Based on these analyses, we suggest the following actions:

  • Revisit criterion 1D, relaxing the demands for RCT evidence, partly for the mid-level scores (e.g. 50-70). This will prevent products that are considered to be of high value by experts from being penalised against overly demanding requirements.
  • Ensure the criteria and levels take account of the evolving international landscape of resistance, rather than focusing on UK needs. This will future proof the system and allow for greater alignment with other international schemes, which is crucial for the success of the global pull incentive.
  • Revise upwards the payment amounts, with the lowest payment band offering £15m per Annum. This will alleviate concerns that these lower bands are insufficient as well as apprehensions around the lack of predictability of the scoring system.
  • Consider whether the initial contract length could be extended beyond 3 years. Investors would prefer a 10-year term but accepted that 5 years may be a reasonable compromise.
  • Provide clarity and potentially higher flexibility in the application of eligibility criteria, particularly around financial standing, environmental and societal commitments for smaller companies.
  • Implement a transparent collaborative process for the review of scoring criteria and contract conditions over time. Changes should be made gradually, with adequate warning to allow investors and innovators adapt. Major changes should be consulted upon with external stakeholders.
  • Clarify the long-term commitment to the scheme. Investors require assurance that the scheme will still be in action at the time of market entry.
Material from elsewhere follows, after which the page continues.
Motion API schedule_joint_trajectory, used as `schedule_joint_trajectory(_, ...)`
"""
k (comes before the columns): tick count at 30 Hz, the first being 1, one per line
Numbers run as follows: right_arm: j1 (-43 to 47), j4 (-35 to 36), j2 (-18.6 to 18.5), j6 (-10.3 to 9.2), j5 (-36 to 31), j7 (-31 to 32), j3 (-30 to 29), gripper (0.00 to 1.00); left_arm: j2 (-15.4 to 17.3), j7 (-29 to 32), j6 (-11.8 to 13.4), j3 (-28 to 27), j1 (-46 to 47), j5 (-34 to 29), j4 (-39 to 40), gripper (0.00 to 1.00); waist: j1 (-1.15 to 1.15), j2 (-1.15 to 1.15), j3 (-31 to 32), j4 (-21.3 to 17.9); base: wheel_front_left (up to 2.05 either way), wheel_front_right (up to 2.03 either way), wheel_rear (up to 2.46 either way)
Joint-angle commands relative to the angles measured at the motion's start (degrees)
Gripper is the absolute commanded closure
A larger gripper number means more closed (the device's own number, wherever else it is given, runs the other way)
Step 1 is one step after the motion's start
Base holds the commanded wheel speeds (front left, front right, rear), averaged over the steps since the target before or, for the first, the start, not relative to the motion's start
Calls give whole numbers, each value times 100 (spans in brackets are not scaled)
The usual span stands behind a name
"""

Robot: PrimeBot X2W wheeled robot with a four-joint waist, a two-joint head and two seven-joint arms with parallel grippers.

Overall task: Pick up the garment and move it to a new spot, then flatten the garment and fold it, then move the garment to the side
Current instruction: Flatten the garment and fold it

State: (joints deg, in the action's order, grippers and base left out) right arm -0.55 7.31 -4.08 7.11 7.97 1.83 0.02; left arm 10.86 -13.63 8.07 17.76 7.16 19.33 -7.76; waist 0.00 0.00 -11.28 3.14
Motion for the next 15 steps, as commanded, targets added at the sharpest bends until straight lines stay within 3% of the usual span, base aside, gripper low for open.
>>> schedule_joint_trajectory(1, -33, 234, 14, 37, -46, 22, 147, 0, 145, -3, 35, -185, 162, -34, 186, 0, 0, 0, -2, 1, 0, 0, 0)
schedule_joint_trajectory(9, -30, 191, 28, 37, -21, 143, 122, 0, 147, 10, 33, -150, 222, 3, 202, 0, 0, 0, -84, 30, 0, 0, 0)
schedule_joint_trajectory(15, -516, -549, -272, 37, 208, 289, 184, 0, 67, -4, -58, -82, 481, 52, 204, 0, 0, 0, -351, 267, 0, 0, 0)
As investments are made early in the development process, investors will require a long-term commitment to the scheme (or a similar replacement).
  • Share best practices and encourage the development of streamlined and harmonised subscription systems internationally. The UK scheme will not be sufficient on its own.

We believe these suggestions will i) support the proposed UK scheme in achieving its aim of stimulating investment in novel antibiotics and ii) provide useful learnings for establishing effective pull incentives in other jurisdictions.



1 Value band 2: ‘critical value’ is defined as 70-79, so technically this dummy surpasses value band 2, but does not reach value band 1 which requires a minimum score of 80.